How to analyze thousands of complex crystal structures in a minute

Learn how to use STM4 to analyze USPEX outputs

	Welcome to the STM4 for USPEX tutorial! This tutorial has been run in: Poitiers (France) at the DN-NSM 2011 workshop on June 27, 2011 Xi'an (China) during the USPEX workshop on August 4, 2011
	This tutorial will cover: STM4 parts Few important ideas from AVS/Express, the core of STM4 A tour inside STM4 looking inside the modules provided The CrystalFp functionalities inside STM4 and to use them to analyze USPEX outputs The batch CrystalFp implementation You will try the various argument by yourself on STM4 installed on the tutorial machines.
	Now we look at the STM4 main sections.
	In 4 lines: STM4 is a framework for the development of unusual and enhanced techniques for chemistry visualization. This means that it is not a point-and-click chemistry visualization tool, but it is a much more flexible environment to build chemistry visualization applications. Note also that STM4 grow is driven by user requests, so order and organization are not its “forte”.
	Your turn. Try to launch STM4.
	Looking at the STM4 windows the following areas are visible: Library Build area Viewer The area containing the control panels of the various modules Few command that operate on the viewer itself
	The STM4 library is one library inside the original AVS/Express visualization libraries (more in the next part).
	Look at the various STM4 sub-libraries. More details later.
	There are prebuilt applications that can be used as generic visualizers. There is MolDisplayApp for generic chemistry structure files, CrystalDisplayApp that adds symmetry computation and unit cell replication, and VolumeDisplayApp to display structure and volumetric data like electronic density. Try to instantiate MolDisplayApp and look at one of the data files provided.
	Anatomy of an application. In this example the MolDisplayApp pre-built application distributed inside STM4.
	Another, more complex, application that read a structure plus a corresponding volumetric data (like electronic density). It replicates the unit cell (both structure and volumetric data) and computes an isosurface on the volumetric data. The application displays also a legend of the atom size and color (even if they are almost all hidden inside the isosurface). By the way, the example is the VolumeDisplayApp prebuilt application to which the Color Legend module has been added. You see, it is really simple to customize the provided applications.
	Right mouse button on a module reveals functionalities like: Help (see next slide) Info (the name and data type of the module's input and output ports) The connector colors reveal the data type.

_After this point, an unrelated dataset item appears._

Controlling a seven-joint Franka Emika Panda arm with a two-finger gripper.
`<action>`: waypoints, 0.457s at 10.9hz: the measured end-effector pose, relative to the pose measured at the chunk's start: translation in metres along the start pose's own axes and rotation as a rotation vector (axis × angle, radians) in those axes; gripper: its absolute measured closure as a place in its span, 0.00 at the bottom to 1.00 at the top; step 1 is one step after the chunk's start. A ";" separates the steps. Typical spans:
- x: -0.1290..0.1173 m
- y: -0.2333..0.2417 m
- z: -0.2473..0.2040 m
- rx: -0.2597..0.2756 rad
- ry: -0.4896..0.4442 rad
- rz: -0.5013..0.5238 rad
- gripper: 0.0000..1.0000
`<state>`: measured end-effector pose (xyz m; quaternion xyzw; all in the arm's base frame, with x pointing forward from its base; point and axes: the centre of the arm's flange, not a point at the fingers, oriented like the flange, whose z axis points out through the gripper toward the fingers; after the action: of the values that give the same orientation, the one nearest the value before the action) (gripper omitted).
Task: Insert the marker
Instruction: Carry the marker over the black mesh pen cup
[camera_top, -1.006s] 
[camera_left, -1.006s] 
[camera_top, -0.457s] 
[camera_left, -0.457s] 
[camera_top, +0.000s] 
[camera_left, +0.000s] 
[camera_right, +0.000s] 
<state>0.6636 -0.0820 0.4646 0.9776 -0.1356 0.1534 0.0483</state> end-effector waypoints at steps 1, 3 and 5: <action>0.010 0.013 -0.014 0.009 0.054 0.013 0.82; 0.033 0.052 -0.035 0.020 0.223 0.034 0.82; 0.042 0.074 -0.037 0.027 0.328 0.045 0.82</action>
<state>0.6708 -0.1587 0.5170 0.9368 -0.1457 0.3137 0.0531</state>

The most colorful of all is the STM4 Molecule data type
	You can have help for each module or, from the STM4 web pages, access the list of all modules.
	A few STM4 resources: STM4 main pages The STM4 modules documentation STM4 download The original STM3 paper (please cite it if you use STM4): M. Valle, STM3: a chemistry visualization platform, Zeitschrift für Kristallographie, vol. 220, no. 5-6, pp. 585-588, 2005 (Note that STM3 was the first version of what is now STM4) A user level AVS/Express course A (marketing) brochure on AVS/Express
	Now we look at the AVS/Express core ideas that are inherited by STM4.

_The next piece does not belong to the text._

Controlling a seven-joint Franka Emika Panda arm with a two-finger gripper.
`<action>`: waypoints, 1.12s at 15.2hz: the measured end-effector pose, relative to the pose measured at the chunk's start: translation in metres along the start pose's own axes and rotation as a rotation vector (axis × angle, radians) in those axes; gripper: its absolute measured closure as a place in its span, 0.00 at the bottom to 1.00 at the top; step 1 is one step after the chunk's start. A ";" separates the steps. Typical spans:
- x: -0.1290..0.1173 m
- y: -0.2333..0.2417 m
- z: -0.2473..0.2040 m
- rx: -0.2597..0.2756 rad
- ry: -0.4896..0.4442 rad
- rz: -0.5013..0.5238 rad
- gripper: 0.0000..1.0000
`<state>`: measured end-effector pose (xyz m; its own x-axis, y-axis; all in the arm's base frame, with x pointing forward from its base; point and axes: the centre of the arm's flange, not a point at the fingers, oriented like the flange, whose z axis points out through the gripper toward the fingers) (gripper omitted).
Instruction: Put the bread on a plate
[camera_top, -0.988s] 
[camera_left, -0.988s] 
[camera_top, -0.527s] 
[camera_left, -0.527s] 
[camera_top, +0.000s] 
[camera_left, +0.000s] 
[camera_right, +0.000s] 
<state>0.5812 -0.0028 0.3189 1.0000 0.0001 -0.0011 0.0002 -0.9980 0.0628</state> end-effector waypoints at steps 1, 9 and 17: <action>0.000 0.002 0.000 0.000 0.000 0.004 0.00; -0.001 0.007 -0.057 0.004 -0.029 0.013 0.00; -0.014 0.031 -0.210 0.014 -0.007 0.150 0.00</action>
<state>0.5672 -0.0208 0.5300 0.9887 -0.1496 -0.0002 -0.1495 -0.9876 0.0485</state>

	STM4 is built on top of AVS/Express.
	AVS/Express is a commercial visualization environment. I know, a commercial tool can be a problem, but it is fast to develop an application using it, and I have 8 year experience with it…
	Here are some buzz-phrases related to AVS/Express. Besides the marketing flavor, they accurately describe the tool main characteristics: AVS/Express is a multiplatform development environment. It is not an end-user, point-and-click visualization tool. That means more power, but also more complexity 3D visualization. Charting and 2D are supported, but not at the same level. Object oriented. What you see are really a bunch of classes. You derive, instantiate, call methods and so on. The programming is mainly done visually, combining and connecting modules in a LEGO-like fashion. To know more about AVS/Express and the projects that use it take a look at the AVS/Express links list above.

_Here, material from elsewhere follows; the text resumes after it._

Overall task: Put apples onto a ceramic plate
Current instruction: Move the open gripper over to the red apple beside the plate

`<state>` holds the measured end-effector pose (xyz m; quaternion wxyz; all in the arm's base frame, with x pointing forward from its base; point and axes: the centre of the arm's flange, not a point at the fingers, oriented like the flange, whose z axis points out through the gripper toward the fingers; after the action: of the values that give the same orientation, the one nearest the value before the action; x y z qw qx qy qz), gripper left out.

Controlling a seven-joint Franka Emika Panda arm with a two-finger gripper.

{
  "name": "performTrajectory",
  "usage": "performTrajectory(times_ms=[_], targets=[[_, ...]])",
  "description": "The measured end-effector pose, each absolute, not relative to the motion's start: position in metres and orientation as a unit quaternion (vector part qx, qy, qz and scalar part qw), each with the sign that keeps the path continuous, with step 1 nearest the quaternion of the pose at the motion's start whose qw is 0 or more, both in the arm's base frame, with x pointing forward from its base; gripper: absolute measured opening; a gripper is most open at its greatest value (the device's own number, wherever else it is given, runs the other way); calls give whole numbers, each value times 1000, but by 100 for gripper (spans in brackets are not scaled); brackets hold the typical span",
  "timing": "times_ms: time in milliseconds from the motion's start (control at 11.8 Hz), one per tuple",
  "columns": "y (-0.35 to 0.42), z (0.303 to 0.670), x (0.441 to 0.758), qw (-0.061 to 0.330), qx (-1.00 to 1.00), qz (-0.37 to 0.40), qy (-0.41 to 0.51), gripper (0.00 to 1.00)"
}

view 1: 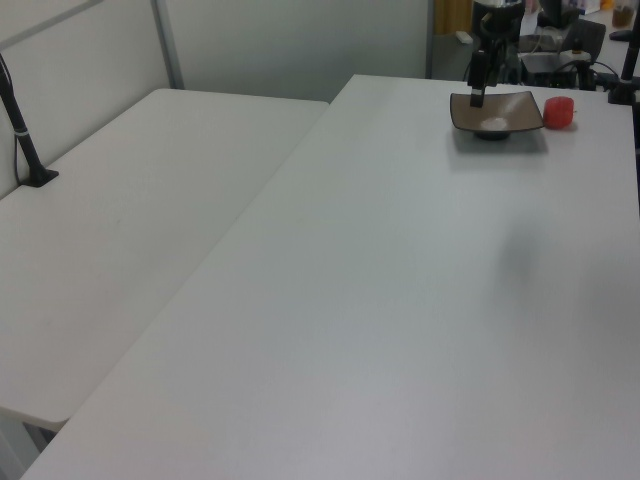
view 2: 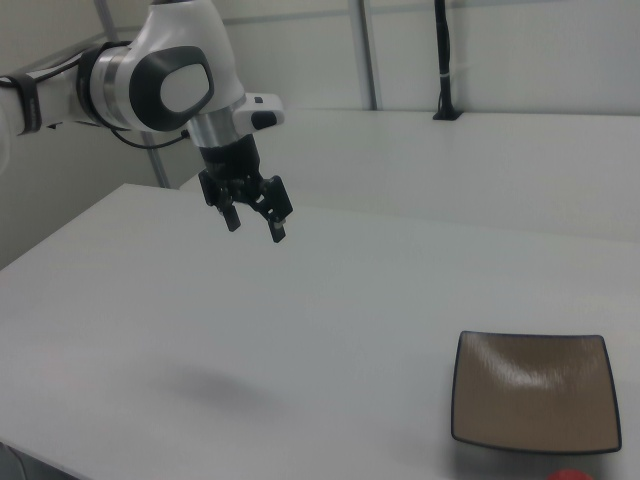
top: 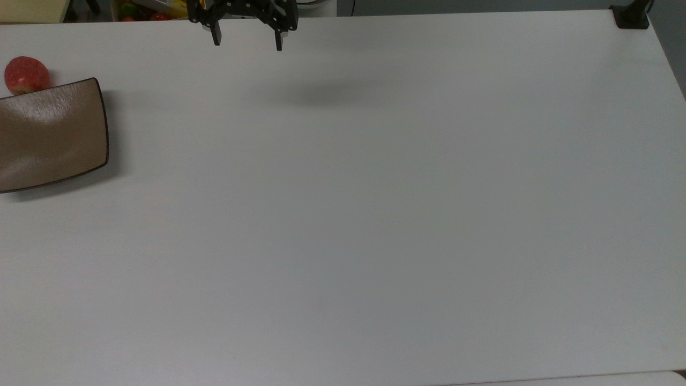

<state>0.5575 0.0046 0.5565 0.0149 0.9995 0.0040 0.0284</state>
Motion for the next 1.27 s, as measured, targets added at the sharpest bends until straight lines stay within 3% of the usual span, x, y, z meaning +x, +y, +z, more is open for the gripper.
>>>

	When you start AVS/Express a dialog let you choose the type of application you want to start with or let you open a previously saved application. For now choose the default (Single-window DataViewer and 3D). The two windows that open are: The Network Editor — with the module library and the working area. The Data Viewer — whose parts are explained in the next slide.
	The Data Viewer is made by four parts: The Viewer itself A Toolbar to access commonly used functions like setting the mouse interaction behavior or the “magic” button RNC (Reset/Normalize/Center) that puts again the scene content inside the viewer limits. An area in which the module user interface panels appear. In the same area open the various Editors A status panel with the interrupt button (bottom left) The example image is the result of the LEA (Lagrangian-Eulerian-Advection) module for the visualization of time dependent 2D vector fields. This module is available in the International AVS Centre (IAC) repository. The editors menu is the entry point for various viewer-related control functions. For example here you can change the background color of the viewer or its dimensions.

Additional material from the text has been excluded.